Aware of a 92% rate of off-label thalidomide administration, the Connecticut Attorney General (AG) monitored press releases related to thalidomide. After reading a university press release describing the 2004 ASH presentation's findings, the AG's office contacted the presenter. In turn, the study's principal investigator collaborated with the AG to draft a Citizen's Petition to the FDA requesting six safety-focused actions be taken related to thalidomide-associated VTE. The Petition was filed in 2005, and was the fourth Citizen's Petition of the FDA ever filed by a state AG (The other Petitions were denied). Two weeks later, FDA received a supplemental New Drug Application (sNDA) request from thalidomide's manufacturer requesting approval as treatment with dexamethasone for multiple myeloma. Over the next year, five internal consultations from FDA statisticians, safety experts, and regulatory personnel responding to the Petition were obtained. In October, medical officers from FDA's Office of Drug Safety concluded that they agreed with findings of increased VTE risks in multiple myeloma patients with thalidomide/chemotherapy or thalidomide/dexamethasone and prophylactic anticoagulation lessoned these risks. In 2006, FDA's Director of the Center for Drug Evaluation and Research informed the AG that four of the Citizen's Petitions six requests were granted as part of the sNDA approval. The sponsor revised thaliomide's “black box” warning and disseminated “Dear Doctor” letters advising of VTE risks when thalidomide-treated multiple myeloma patients received dexamethasone or chemotherapy and urged consideration of VTE prophylaxis. The sponsor also agreed to a post-approval epidemiologic study of VTE prophylaxis, although the protocol has yet to be agreed upon five years later. Seven months AFTER the label change, the manuscript describing our findings was published in JAMA.
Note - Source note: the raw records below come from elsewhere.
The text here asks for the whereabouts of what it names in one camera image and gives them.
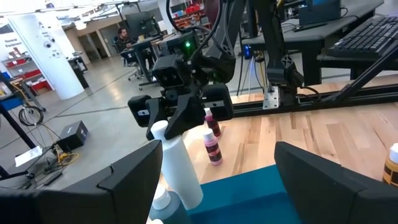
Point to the shelf with red bins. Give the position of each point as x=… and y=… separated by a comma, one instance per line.
x=34, y=81

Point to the black box on floor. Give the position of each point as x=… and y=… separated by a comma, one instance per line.
x=73, y=137

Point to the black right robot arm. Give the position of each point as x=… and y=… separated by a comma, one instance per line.
x=224, y=46

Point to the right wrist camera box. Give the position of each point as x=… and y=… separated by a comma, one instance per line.
x=168, y=73

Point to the white round pillar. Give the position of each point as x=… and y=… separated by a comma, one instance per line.
x=49, y=62

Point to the large grey paint bottle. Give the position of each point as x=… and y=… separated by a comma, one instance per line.
x=174, y=211

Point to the black desk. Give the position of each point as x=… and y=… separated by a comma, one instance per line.
x=311, y=37

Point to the black keyboard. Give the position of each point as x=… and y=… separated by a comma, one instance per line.
x=367, y=37

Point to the grey laptop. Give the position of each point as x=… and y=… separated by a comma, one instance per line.
x=320, y=12

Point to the white paper sheet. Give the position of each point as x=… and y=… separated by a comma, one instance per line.
x=28, y=156

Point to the pink paint bottle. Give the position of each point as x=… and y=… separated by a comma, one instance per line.
x=213, y=149

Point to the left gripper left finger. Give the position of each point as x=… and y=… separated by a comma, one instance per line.
x=136, y=186

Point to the dark red paint bottle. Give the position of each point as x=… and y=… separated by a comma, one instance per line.
x=213, y=123

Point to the person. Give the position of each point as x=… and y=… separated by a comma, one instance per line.
x=124, y=39

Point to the black floor stand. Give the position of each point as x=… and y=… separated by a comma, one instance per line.
x=15, y=127

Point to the black trash bin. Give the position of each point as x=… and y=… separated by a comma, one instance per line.
x=79, y=71

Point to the tall white bottle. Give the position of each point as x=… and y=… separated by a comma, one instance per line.
x=180, y=171

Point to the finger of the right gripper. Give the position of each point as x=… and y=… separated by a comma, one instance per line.
x=186, y=115
x=157, y=112

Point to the black power strip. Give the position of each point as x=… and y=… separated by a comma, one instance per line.
x=53, y=179

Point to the yellow paint bottle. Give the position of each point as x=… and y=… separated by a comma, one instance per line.
x=391, y=168

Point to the black background monitor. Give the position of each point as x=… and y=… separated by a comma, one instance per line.
x=141, y=25

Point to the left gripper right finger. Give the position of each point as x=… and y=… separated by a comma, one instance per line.
x=311, y=186

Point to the blue plastic bin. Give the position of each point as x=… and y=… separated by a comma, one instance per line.
x=242, y=199

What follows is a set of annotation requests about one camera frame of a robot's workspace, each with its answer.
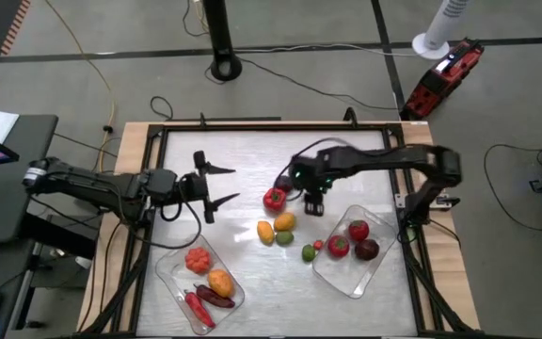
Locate orange peach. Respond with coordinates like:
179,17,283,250
207,268,234,299

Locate yellow lemon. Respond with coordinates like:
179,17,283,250
256,220,276,246

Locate orange ribbed pumpkin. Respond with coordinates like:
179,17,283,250
184,246,213,275

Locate white tower fan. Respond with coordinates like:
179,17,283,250
411,0,470,61

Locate orange mango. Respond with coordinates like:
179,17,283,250
273,212,297,233

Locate black pole stand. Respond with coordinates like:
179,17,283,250
202,0,243,82

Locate wooden table board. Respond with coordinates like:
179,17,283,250
76,121,482,333

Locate clear plastic vegetable tray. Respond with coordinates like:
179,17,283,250
154,234,247,336

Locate dark maroon round fruit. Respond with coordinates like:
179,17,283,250
354,238,381,262

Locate red tomato with green calyx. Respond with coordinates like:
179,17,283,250
327,234,351,259
347,219,371,243

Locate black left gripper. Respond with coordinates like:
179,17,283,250
176,150,242,224

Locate red and black toolbox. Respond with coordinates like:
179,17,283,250
400,38,486,121

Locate purple cabbage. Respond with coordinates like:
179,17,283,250
274,174,295,194

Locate dark desk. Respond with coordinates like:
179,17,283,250
0,114,59,244

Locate dark red chili pepper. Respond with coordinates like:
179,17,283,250
193,283,237,310

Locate black floor cable loop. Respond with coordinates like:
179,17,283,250
151,96,174,121

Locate bright red chili pepper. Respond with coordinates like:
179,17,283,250
183,290,217,330

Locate red bell pepper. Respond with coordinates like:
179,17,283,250
262,187,288,213

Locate black aluminium table frame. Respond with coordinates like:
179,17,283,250
80,112,482,339

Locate clear plastic fruit tray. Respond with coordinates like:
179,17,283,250
311,203,397,300

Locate yellow cable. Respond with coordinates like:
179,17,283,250
44,0,117,173

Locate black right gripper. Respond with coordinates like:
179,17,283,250
289,148,345,217

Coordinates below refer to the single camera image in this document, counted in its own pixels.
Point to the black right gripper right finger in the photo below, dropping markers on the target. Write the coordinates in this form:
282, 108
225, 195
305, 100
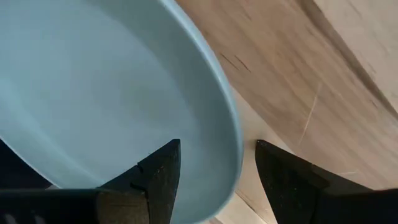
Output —
289, 186

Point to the light blue-green plate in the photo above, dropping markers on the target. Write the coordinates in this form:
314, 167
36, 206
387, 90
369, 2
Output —
109, 93

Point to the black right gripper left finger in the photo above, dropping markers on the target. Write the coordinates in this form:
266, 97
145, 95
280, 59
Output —
161, 180

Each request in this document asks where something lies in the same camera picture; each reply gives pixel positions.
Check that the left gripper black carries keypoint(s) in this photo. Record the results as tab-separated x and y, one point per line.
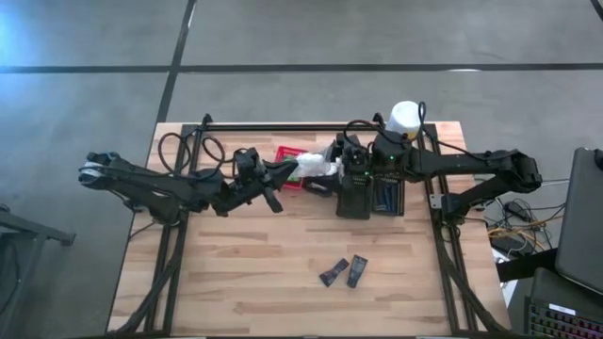
245	183

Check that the red plastic basket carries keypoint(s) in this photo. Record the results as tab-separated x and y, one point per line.
285	153

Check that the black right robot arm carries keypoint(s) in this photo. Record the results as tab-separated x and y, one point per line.
471	162

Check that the black power brick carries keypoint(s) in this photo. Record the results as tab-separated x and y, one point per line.
517	210

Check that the dark blue crumpled tube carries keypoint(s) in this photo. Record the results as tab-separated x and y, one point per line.
333	273

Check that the clear bag of cotton balls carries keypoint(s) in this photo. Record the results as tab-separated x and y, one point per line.
313	165

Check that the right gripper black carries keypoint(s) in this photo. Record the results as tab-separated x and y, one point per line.
372	157

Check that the grey laptop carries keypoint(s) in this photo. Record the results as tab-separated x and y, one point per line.
581	221

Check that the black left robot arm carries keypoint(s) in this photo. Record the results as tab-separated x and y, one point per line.
141	183

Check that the black plastic basket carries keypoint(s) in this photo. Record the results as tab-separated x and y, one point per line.
388	213
320	187
354	200

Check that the black aluminium table frame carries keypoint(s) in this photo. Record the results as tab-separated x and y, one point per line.
282	127

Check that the backlit keyboard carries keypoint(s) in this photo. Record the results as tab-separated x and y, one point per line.
565	325

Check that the black bar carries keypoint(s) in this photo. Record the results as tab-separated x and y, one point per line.
525	267

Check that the white canister yellow label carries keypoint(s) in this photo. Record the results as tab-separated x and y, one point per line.
403	117

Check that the black metal stand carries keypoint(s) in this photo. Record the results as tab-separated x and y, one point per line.
33	233

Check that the small green bottle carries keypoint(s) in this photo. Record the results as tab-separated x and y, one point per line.
294	178
Collaboration between the Connecticut AG and a hematologist, initiated in response to a press release describing a 2004 ASH conference presentation, using a the Citizen's Petition, a policy resource broadly available to health care providers, facilitated rapid translation of research into policy, although safety concerns persist.

Off Label Use: Thalidomide: erythema nodosum leprosum.